Much to my surprise, I loaded up the game and this is what I saw. The 5 hours stated in the video also includes the time of me taking pictures and writing how I did stuff. <<. The actual path creation took an hour at most, but I did get stuck on researching the Scout code for awhile to figure out why my UDK kept crashing badly.
http://www.youtube.com/watch?v=
86faYa0tns
This is when I realized Crowd Agents don't have any support at all for path nodes. Initially I saw your teams map and saw the use of Pylons, but I'm a little bit prejudice against Pylons in combination with Crowd Agent destinations as sometimes they result in really odd AI behavior. Needless to say, I shouldn't of assumed that Crowd Agents also have native support for path nodes and should of researched my design implementation first. While at the moment the paths that were built are not being used at all, they still may be of importance in the future if we have a need to create AI with classes that are not crowd objects, such as perhaps a co-op bot or a type of weapon that you can manually place control points where you please and it will travel that patrol path shooting everything in sight.
With that said, I started building Crowd Agent destinations on the corners of my routes where the tiled roads change direction by copy and pasting corner path nodes and then converting them to Crowd Agent destinations.
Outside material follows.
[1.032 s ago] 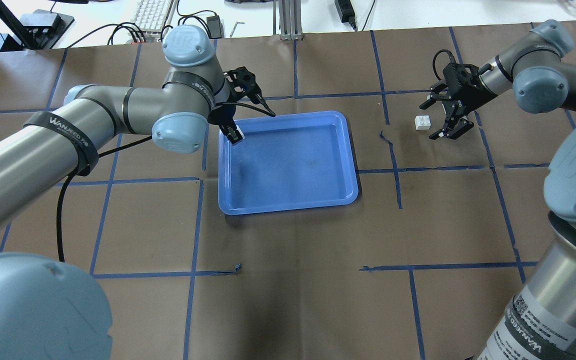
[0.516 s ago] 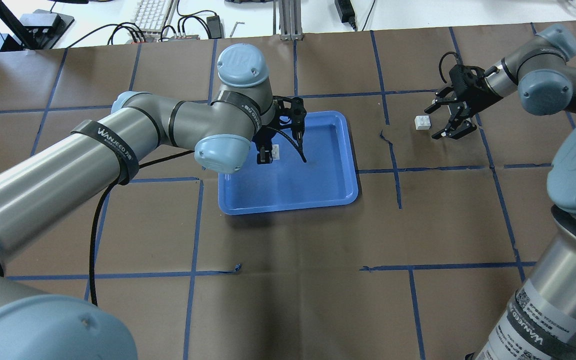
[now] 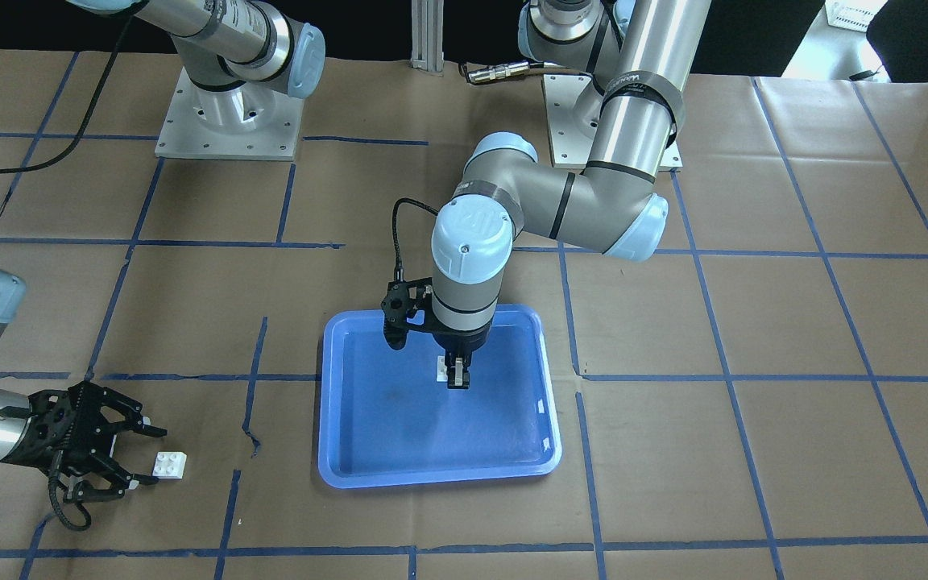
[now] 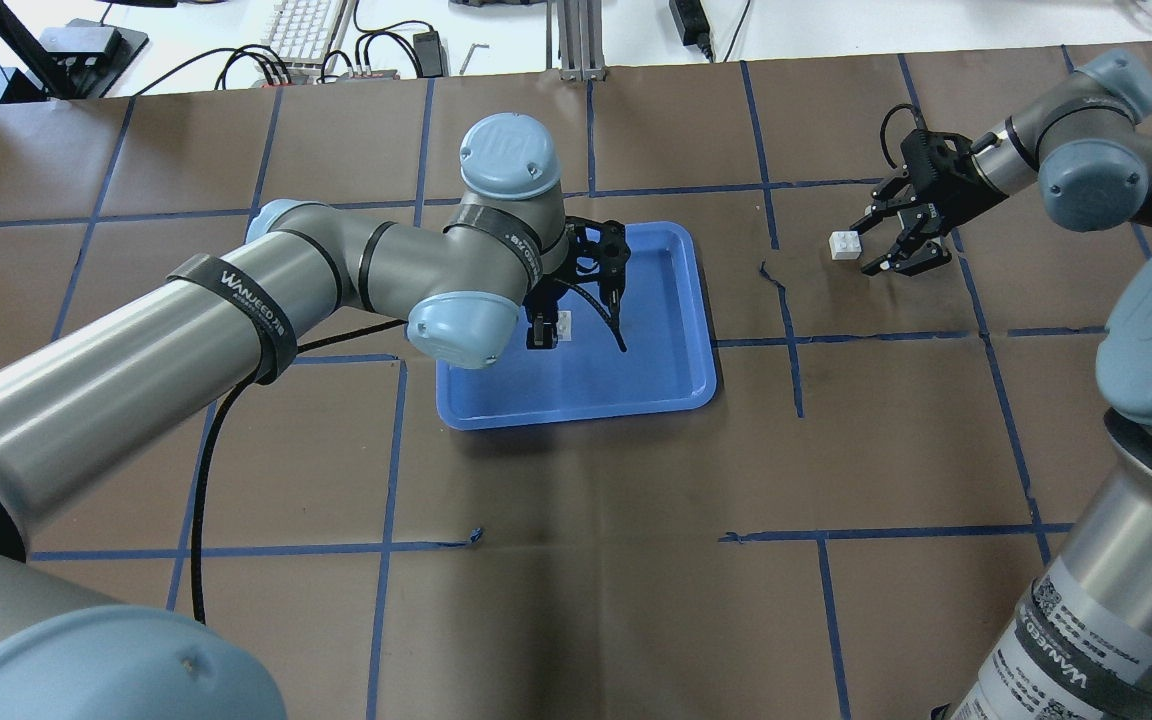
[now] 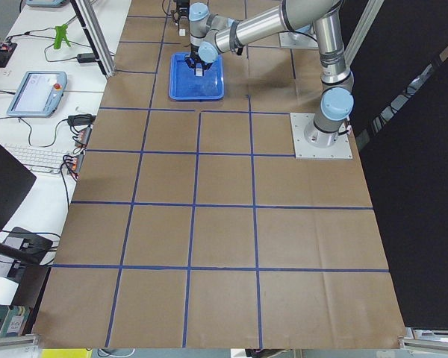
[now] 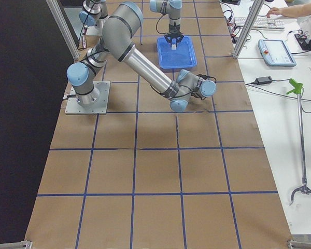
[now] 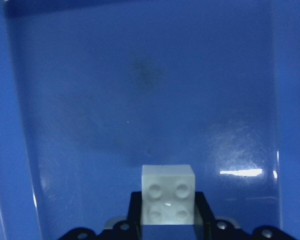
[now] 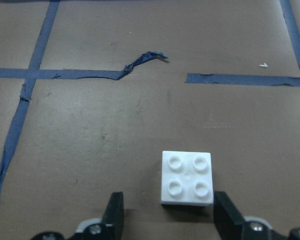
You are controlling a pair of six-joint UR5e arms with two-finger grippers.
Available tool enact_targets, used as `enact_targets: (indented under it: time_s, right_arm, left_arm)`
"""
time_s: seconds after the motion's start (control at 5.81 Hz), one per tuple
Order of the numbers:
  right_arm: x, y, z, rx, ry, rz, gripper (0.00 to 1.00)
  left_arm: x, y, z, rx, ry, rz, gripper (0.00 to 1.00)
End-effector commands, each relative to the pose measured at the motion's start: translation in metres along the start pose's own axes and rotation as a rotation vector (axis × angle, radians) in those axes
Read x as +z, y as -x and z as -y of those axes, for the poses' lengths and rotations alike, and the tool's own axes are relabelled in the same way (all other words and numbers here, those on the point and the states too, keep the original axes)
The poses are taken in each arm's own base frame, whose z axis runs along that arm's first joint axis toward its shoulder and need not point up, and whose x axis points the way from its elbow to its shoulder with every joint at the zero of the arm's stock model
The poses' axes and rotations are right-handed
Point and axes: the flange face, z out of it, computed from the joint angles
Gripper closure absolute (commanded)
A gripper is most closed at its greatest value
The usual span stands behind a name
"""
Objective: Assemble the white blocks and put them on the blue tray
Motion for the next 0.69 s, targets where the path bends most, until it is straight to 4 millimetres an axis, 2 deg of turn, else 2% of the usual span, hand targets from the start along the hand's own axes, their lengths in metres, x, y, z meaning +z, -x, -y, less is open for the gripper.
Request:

Instead of linking the spawn destinations to the airbase destinations like before hand, we just link a series of destination points together so that the AI uses those paths to get to the airbase. Also, for the spawn destinations I enabled Line Spawner and set the Spawn Radius to 150 to try to get the AI off the sides of the walls a bit as sometimes they tend to hop up on the edge. We can adjust these settings over time as we test during development.

By decreasing the repulsion strength units will stick closer together, and by increasing the group attraction strength it will make the units want to stick together. The results from this are rather pleasing.

With the enemy units now correctly following their paths, its time to move on to setting up an isometric camera and get out of this third person mode.